What you are asked to do — With the line containing "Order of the" as the start and the line containing "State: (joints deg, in" as the end, transcribe that span of the entries below exactly, including both.

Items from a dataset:
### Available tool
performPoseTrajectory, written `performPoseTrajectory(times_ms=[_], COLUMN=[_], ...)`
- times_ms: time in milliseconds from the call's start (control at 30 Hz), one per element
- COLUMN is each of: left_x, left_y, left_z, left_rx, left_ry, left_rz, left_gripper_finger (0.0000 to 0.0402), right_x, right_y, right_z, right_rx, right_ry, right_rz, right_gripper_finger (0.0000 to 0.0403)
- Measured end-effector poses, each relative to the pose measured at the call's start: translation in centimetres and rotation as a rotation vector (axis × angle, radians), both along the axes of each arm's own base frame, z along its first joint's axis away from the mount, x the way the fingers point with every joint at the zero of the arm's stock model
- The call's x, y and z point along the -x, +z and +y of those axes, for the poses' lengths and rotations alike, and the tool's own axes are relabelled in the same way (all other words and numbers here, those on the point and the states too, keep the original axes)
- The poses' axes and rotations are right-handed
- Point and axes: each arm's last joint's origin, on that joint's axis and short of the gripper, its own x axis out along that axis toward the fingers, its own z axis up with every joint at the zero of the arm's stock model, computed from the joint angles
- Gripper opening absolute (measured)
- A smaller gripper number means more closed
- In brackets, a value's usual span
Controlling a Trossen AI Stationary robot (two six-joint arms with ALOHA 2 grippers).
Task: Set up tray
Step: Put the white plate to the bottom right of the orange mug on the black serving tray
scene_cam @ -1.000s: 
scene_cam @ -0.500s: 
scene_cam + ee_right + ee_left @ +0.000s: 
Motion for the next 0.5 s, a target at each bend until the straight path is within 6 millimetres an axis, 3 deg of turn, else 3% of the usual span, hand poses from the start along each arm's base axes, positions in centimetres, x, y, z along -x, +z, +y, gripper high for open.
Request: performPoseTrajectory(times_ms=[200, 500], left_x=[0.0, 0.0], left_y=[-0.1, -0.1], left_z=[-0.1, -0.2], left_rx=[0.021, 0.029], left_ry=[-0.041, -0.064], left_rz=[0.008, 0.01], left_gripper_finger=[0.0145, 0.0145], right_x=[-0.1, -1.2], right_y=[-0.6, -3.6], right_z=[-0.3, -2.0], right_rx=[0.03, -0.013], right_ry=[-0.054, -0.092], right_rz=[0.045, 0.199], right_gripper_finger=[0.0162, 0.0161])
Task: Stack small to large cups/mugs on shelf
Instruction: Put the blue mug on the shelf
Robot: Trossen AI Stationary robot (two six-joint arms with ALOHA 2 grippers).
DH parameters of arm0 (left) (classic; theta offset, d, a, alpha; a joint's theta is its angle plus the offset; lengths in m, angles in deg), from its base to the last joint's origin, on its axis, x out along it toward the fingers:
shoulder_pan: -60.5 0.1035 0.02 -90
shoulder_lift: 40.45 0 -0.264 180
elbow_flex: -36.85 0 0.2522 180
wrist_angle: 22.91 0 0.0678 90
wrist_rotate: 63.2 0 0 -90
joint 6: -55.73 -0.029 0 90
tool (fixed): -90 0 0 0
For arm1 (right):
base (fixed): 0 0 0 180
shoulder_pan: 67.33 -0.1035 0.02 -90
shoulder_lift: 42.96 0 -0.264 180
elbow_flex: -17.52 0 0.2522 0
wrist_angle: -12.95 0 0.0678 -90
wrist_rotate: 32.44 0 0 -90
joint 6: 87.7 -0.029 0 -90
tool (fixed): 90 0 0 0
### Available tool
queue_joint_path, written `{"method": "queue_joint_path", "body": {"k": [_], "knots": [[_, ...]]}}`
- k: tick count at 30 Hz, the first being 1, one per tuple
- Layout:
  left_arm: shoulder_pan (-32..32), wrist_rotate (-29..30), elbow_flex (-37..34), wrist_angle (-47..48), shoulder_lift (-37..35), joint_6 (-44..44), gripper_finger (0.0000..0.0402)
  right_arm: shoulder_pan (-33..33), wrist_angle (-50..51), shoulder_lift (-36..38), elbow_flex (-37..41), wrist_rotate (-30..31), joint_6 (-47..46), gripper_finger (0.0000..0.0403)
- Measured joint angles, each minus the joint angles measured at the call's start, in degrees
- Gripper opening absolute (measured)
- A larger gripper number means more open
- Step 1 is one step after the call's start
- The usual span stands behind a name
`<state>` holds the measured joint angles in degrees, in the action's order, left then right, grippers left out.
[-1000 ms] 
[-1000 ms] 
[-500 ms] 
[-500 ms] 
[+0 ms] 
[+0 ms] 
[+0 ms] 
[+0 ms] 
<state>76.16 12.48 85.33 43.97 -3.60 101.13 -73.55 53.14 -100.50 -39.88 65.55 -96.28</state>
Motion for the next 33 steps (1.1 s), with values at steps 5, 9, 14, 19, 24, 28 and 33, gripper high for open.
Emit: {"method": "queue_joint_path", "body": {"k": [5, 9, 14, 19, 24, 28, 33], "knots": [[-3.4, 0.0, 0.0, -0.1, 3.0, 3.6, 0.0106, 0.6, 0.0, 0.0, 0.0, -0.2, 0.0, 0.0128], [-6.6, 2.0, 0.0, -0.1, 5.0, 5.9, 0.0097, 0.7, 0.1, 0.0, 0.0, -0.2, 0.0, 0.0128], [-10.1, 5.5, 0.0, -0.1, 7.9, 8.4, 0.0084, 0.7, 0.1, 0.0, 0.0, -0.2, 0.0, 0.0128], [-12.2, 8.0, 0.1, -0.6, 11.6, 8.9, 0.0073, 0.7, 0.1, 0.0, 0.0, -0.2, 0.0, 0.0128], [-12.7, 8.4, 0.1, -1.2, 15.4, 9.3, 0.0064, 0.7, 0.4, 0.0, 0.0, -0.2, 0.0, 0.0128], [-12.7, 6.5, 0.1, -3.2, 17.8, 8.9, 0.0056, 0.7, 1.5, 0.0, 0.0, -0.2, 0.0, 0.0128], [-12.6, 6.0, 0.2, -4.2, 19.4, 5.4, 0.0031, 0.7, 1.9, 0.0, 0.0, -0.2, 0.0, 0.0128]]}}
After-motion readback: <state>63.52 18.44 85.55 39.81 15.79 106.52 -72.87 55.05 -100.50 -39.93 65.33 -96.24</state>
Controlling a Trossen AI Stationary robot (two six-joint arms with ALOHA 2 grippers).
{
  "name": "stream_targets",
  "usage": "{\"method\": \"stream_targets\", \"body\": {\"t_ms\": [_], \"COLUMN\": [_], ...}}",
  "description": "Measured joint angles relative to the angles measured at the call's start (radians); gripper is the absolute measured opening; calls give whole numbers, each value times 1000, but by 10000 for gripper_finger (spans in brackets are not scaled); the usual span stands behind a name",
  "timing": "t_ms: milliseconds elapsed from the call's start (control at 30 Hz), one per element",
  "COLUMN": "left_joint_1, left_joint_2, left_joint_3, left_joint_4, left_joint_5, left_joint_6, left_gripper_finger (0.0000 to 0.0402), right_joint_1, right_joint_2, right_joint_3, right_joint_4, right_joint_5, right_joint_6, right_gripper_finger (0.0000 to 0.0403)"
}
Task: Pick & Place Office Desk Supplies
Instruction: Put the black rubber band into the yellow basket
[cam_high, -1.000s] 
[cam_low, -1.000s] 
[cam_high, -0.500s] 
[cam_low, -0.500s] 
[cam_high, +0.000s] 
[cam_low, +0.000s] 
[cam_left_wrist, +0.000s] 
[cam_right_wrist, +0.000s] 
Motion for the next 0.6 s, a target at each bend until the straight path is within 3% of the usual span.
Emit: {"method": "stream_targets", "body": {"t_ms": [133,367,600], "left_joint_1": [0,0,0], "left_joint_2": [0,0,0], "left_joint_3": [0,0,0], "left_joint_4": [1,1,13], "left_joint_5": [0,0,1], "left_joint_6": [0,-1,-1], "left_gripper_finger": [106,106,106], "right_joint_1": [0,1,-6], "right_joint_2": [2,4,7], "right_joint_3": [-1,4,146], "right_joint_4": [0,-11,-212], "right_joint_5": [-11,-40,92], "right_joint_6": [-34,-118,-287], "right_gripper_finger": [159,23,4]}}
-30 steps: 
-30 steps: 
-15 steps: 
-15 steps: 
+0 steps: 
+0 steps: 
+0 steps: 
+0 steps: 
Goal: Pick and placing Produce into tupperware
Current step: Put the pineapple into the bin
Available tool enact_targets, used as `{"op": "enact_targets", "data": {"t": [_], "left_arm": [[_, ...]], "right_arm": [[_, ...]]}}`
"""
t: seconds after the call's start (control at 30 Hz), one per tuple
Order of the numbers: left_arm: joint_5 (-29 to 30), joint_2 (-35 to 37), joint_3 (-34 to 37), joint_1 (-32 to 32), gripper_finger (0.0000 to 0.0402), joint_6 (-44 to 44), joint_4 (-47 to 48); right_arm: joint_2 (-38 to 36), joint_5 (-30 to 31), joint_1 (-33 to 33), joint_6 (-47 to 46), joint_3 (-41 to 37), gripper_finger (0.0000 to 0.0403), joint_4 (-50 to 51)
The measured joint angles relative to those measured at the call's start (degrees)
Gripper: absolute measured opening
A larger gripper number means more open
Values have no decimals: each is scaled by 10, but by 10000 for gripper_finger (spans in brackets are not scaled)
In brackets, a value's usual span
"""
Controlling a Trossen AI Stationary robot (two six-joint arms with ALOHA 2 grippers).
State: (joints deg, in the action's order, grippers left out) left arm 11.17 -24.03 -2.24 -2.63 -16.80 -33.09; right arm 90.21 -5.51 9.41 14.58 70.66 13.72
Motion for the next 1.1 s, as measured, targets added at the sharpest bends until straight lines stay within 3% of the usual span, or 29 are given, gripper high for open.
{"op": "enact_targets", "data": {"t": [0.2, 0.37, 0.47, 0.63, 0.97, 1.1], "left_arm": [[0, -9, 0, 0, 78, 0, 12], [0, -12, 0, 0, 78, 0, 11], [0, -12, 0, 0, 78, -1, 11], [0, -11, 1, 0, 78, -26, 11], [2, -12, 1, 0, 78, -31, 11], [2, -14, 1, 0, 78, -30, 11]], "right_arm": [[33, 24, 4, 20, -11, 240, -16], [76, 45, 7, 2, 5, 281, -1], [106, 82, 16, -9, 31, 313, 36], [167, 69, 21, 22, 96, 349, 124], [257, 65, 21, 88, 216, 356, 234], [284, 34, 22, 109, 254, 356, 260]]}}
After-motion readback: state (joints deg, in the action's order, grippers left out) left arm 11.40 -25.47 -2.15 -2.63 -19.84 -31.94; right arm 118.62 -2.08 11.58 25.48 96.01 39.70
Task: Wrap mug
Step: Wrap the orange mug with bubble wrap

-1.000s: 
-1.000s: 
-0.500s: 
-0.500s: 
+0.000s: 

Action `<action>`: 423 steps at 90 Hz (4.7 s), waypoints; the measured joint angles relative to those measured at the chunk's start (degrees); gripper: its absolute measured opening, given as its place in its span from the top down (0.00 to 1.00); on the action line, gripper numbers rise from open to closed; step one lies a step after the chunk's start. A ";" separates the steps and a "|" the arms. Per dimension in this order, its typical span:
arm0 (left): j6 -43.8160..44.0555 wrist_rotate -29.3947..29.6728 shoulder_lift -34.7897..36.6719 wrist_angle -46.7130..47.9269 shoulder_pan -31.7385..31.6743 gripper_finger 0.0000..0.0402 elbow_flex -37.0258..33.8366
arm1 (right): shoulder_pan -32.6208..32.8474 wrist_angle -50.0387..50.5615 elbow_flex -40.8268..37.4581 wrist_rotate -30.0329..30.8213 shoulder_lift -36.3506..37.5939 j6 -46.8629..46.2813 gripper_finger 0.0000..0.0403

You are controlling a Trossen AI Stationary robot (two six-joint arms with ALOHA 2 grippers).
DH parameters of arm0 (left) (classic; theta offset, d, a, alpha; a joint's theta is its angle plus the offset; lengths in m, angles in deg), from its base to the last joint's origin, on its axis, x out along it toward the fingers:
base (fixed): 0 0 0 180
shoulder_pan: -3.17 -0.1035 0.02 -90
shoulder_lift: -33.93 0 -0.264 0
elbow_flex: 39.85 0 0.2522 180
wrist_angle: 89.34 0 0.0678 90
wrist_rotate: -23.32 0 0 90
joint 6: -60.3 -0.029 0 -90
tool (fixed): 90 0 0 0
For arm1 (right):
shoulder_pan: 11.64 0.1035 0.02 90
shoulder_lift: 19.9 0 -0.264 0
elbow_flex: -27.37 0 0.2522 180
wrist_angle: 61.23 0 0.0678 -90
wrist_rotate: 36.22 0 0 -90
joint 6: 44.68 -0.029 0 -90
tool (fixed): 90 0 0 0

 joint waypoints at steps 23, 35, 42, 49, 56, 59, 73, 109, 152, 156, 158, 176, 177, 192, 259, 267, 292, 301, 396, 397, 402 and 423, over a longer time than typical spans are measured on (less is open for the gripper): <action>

Answer to the problem —
Order of the numbers: left_arm: joint_5 (-29 to 30), joint_2 (-35 to 37), joint_3 (-34 to 37), joint_1 (-32 to 32), gripper_finger (0.0000 to 0.0402), joint_6 (-44 to 44), joint_4 (-47 to 48); right_arm: joint_2 (-38 to 36), joint_5 (-30 to 31), joint_1 (-33 to 33), joint_6 (-47 to 46), joint_3 (-41 to 37), gripper_finger (0.0000 to 0.0403), joint_4 (-50 to 51)
The measured joint angles relative to those measured at the call's start (degrees)
Gripper: absolute measured opening
A larger gripper number means more open
Values have no decimals: each is scaled by 10, but by 10000 for gripper_finger (spans in brackets are not scaled)
In brackets, a value's usual span
"""
Controlling a Trossen AI Stationary robot (two six-joint arms with ALOHA 2 grippers).
State: (joints deg, in the action's order, grippers left out) left arm 11.17 -24.03 -2.24 -2.63 -16.80 -33.09; right arm 90.21 -5.51 9.41 14.58 70.66 13.72

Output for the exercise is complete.